> DATA SHOWN
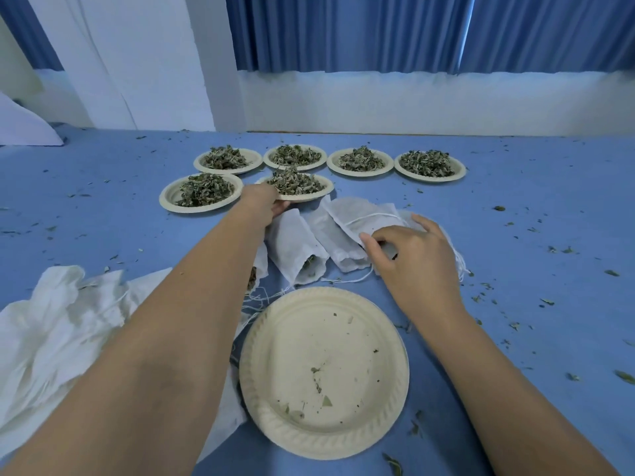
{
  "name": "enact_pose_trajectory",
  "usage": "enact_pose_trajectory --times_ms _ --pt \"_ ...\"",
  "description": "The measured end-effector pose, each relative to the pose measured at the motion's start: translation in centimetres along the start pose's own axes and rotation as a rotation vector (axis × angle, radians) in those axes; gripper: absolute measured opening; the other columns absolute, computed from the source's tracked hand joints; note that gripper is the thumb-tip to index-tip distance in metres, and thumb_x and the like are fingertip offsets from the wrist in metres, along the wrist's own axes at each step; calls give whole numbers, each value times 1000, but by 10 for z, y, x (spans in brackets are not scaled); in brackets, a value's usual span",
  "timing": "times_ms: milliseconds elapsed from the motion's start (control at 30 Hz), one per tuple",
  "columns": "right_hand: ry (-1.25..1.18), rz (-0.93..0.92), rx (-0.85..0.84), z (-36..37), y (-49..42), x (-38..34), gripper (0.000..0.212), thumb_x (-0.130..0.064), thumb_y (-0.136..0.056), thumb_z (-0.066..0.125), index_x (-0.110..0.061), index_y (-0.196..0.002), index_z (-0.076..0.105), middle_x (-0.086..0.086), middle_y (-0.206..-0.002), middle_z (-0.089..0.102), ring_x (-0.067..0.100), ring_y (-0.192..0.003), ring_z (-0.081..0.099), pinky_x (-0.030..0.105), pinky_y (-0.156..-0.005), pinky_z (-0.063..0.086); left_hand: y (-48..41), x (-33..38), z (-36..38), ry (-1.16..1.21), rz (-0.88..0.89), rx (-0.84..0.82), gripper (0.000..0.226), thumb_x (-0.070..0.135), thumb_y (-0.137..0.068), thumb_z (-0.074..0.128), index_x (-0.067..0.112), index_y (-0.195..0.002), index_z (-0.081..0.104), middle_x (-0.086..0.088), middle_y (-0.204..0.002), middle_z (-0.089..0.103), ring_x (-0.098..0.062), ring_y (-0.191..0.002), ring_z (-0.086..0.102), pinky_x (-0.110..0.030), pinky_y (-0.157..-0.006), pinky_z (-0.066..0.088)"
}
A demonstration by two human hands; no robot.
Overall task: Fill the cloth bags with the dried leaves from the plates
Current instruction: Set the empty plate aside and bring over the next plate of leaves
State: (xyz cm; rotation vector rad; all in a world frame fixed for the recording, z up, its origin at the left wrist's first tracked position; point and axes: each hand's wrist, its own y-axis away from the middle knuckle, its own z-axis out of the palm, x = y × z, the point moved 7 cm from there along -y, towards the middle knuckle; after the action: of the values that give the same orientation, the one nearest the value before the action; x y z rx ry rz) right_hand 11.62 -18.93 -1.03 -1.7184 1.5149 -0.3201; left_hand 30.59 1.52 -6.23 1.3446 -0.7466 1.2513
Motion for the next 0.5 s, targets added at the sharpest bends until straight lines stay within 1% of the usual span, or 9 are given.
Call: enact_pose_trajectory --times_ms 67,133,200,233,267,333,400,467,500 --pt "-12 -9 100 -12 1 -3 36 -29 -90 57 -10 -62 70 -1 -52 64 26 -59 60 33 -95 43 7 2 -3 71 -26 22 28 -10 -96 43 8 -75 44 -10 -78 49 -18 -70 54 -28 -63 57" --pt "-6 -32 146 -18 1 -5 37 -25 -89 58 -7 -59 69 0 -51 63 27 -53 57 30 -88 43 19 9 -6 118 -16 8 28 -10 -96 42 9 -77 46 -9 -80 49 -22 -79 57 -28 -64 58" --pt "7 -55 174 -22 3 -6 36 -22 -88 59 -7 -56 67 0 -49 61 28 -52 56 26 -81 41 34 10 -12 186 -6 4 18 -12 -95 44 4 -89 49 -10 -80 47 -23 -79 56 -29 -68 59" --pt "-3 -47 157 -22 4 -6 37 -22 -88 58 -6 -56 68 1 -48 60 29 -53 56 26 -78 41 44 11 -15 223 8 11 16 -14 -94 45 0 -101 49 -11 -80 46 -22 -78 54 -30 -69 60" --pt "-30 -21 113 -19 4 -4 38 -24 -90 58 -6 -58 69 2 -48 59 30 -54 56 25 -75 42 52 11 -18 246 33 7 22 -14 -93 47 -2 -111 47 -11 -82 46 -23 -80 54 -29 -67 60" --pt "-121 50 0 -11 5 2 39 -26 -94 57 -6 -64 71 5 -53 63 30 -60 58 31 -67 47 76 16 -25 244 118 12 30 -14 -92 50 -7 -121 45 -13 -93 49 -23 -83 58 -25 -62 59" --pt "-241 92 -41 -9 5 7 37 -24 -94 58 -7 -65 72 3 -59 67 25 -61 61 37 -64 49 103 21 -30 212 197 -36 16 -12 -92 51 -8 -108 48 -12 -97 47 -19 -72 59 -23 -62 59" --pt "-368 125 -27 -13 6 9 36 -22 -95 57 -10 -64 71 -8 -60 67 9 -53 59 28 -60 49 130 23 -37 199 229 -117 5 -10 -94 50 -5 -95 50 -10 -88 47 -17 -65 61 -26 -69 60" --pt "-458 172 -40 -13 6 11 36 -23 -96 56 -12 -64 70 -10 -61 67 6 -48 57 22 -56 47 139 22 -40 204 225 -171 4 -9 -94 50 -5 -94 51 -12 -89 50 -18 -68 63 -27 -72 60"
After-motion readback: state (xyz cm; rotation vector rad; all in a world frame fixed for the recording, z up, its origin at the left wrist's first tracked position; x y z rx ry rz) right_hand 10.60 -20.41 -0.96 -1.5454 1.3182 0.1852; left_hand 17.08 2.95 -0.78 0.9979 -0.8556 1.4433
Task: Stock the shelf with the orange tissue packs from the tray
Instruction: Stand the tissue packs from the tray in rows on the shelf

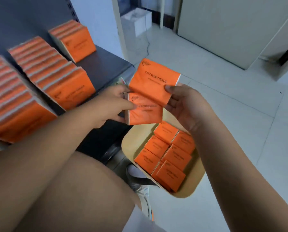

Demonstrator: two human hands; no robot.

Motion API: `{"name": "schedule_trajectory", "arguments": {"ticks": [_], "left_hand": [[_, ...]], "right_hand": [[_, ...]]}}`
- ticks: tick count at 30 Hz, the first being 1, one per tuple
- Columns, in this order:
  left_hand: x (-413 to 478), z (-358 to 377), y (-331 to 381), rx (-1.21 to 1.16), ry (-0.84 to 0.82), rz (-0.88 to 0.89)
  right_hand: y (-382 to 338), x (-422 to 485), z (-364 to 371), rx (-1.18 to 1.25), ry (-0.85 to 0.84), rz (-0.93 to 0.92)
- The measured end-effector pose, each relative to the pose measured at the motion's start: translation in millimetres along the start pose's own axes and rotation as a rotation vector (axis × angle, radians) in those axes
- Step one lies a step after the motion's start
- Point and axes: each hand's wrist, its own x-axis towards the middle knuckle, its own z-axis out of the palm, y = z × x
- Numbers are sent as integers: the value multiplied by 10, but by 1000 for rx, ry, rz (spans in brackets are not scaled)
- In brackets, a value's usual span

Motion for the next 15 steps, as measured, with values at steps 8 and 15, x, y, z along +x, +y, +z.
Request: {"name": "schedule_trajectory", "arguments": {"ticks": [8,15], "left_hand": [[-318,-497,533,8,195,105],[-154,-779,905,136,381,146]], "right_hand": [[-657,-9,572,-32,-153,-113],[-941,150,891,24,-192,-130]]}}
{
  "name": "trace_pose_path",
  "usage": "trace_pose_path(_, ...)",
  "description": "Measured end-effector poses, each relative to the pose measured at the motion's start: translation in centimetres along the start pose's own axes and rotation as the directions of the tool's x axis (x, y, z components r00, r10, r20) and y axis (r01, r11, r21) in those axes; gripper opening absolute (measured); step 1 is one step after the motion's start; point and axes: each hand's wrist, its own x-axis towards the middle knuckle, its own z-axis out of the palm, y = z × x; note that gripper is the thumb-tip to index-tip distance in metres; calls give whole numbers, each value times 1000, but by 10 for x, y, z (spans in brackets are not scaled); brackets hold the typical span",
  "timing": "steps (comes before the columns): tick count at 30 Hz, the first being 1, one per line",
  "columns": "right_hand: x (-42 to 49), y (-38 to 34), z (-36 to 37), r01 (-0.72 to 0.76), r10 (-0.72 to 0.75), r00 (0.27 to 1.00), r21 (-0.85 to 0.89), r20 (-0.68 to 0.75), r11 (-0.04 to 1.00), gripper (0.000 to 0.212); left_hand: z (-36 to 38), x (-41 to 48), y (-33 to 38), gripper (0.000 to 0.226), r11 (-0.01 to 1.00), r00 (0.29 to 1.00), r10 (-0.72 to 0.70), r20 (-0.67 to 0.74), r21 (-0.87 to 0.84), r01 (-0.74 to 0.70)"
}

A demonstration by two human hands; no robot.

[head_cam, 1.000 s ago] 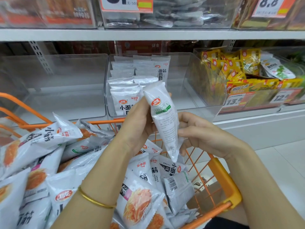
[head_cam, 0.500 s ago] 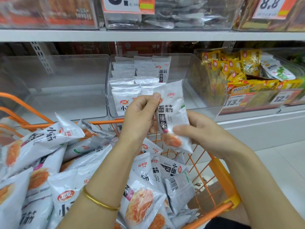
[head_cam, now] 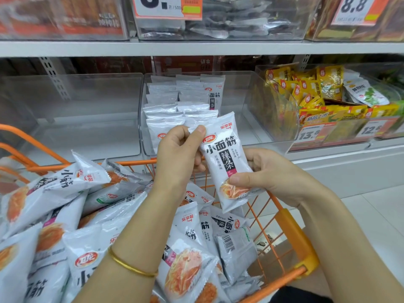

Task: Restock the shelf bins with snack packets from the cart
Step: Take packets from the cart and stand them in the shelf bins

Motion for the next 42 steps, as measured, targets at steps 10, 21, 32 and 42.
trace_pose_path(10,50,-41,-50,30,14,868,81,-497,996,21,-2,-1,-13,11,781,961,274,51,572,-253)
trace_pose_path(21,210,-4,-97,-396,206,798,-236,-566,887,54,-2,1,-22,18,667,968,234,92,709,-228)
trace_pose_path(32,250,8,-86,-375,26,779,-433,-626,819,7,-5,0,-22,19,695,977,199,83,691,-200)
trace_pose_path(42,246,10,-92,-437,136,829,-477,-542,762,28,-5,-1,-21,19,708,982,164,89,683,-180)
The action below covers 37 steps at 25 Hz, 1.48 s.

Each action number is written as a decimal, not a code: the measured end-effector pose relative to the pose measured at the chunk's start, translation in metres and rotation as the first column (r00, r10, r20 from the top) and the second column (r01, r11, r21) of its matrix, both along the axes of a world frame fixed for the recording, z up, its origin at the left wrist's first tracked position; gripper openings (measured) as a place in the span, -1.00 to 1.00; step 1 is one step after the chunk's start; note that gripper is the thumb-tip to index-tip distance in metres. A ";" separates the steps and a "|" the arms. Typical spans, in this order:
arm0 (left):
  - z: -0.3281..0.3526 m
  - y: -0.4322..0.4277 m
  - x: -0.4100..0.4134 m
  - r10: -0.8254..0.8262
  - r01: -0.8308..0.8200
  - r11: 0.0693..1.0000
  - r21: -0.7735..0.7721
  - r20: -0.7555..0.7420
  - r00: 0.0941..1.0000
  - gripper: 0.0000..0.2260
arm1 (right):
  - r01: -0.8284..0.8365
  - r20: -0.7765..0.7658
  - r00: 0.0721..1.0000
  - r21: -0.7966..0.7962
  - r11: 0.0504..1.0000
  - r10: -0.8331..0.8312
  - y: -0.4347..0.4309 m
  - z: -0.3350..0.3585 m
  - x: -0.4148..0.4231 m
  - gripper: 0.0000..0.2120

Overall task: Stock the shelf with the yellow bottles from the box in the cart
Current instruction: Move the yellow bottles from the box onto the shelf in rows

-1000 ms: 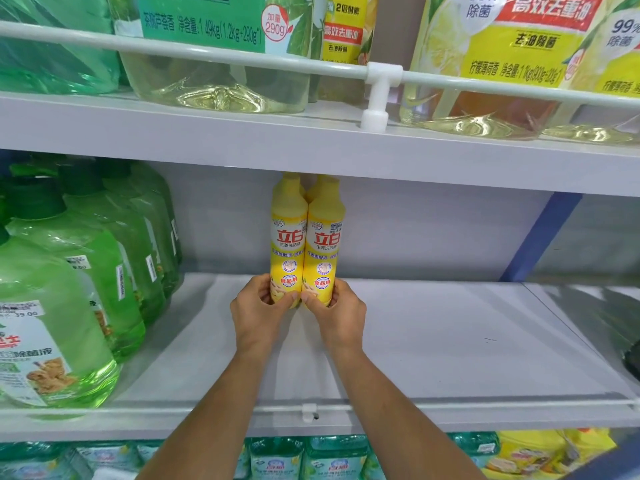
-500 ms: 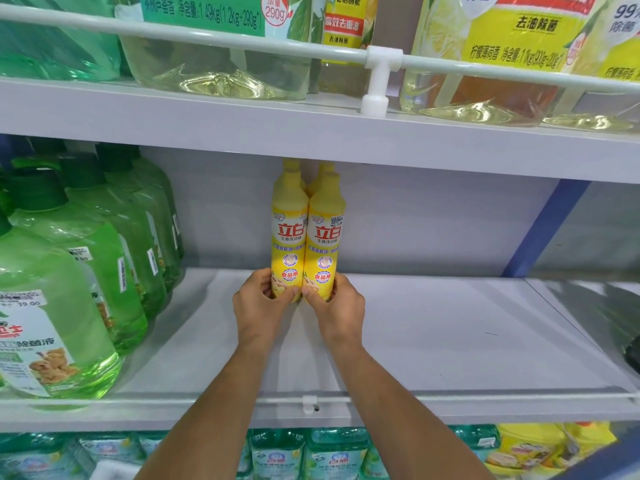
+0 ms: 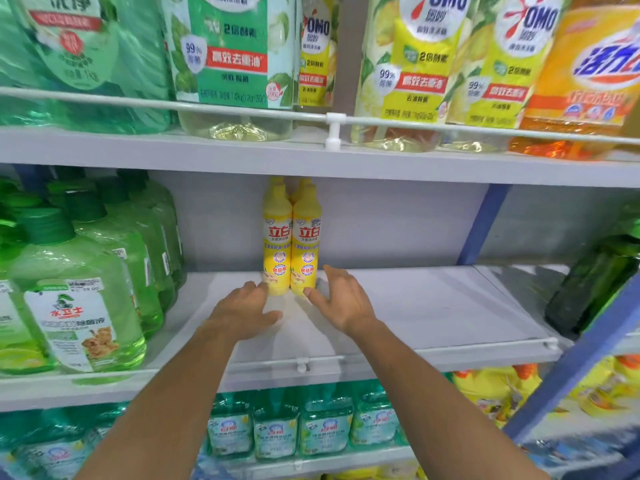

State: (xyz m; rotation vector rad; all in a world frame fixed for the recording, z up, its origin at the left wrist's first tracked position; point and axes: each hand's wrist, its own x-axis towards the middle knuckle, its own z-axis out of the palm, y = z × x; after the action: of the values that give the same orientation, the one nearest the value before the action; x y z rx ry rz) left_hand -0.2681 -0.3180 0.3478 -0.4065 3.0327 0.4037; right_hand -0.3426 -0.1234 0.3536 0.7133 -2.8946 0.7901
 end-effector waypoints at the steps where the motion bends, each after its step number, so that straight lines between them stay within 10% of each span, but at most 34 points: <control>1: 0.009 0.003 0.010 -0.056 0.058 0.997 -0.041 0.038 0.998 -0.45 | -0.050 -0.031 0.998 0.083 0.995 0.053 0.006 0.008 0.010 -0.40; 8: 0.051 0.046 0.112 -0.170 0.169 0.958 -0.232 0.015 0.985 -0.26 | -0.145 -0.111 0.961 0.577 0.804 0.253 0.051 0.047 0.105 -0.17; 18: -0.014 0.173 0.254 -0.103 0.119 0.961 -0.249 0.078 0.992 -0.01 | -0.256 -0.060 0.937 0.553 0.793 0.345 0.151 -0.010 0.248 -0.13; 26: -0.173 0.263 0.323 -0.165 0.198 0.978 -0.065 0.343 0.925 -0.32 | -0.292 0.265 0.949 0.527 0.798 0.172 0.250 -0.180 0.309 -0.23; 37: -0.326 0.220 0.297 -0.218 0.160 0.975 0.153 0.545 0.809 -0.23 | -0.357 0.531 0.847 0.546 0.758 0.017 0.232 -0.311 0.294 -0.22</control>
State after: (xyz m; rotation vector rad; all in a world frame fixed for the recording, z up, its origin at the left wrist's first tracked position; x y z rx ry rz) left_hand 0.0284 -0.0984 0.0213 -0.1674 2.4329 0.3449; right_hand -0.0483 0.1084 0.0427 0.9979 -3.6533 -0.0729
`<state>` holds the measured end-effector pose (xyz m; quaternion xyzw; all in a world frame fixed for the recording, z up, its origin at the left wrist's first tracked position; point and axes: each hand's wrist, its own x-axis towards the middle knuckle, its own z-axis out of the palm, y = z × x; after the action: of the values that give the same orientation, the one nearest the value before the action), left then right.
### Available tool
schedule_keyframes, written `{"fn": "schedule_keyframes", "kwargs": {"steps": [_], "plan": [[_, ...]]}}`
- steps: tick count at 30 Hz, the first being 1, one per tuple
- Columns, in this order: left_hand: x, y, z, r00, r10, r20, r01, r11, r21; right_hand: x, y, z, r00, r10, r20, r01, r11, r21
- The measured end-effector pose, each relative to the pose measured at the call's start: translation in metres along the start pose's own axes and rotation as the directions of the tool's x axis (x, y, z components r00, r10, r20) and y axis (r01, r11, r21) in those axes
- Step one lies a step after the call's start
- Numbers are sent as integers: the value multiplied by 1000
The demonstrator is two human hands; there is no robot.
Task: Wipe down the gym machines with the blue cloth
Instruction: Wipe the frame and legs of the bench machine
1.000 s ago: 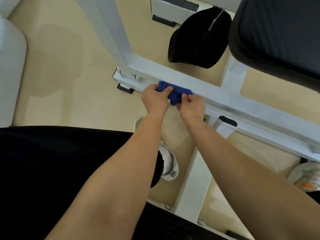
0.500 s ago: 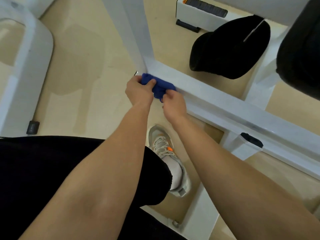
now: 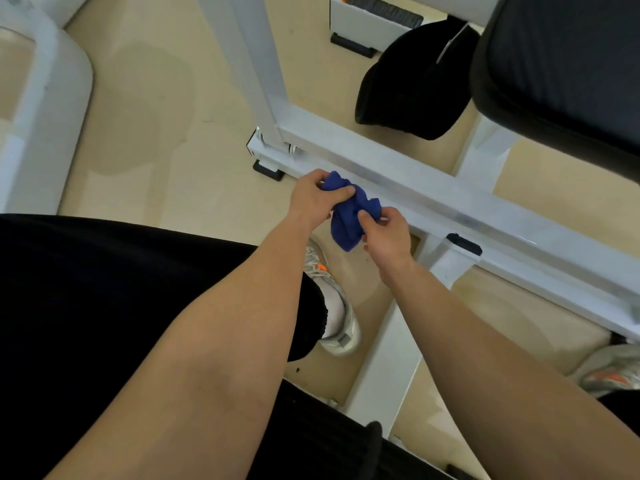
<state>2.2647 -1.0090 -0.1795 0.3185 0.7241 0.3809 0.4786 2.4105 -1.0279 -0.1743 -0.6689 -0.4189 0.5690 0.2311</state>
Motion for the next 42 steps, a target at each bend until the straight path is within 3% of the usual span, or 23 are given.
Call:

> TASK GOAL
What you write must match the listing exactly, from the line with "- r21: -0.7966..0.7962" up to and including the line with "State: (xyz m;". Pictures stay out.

> REPLY TO THE EXERCISE
  - r21: -0.7966..0.7962
  - r11: 0.0504..1.0000
  - r10: -0.8331..0.8312
  - y: -0.4347..0.4309 m
  - z: -0.3350..0.3585 m
  - x: -0.4148..0.4231 m
  - gripper: 0.0000..0.2120

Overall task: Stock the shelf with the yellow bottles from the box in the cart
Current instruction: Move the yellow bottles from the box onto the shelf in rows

-1000 ms: 
-500 ms: 
+0 ms: 

State: (xyz m; rotation vector rad; all in a world frame fixed for the recording, z up, its origin at the left wrist's first tracked position; point and axes: each hand's wrist, its own x-axis towards the middle knuckle, its own z-axis out of the palm, y = z × x; after the action: of the values that give the same orientation, the one nearest the value before the action; x y z rx ry rz) left_hand -0.2681 -0.3180 0.3478 -0.4065 3.0327 0.4037; right_hand -0.3426 -0.1234 0.3536 0.7133 -2.8946 0.7901

No additional output will be produced.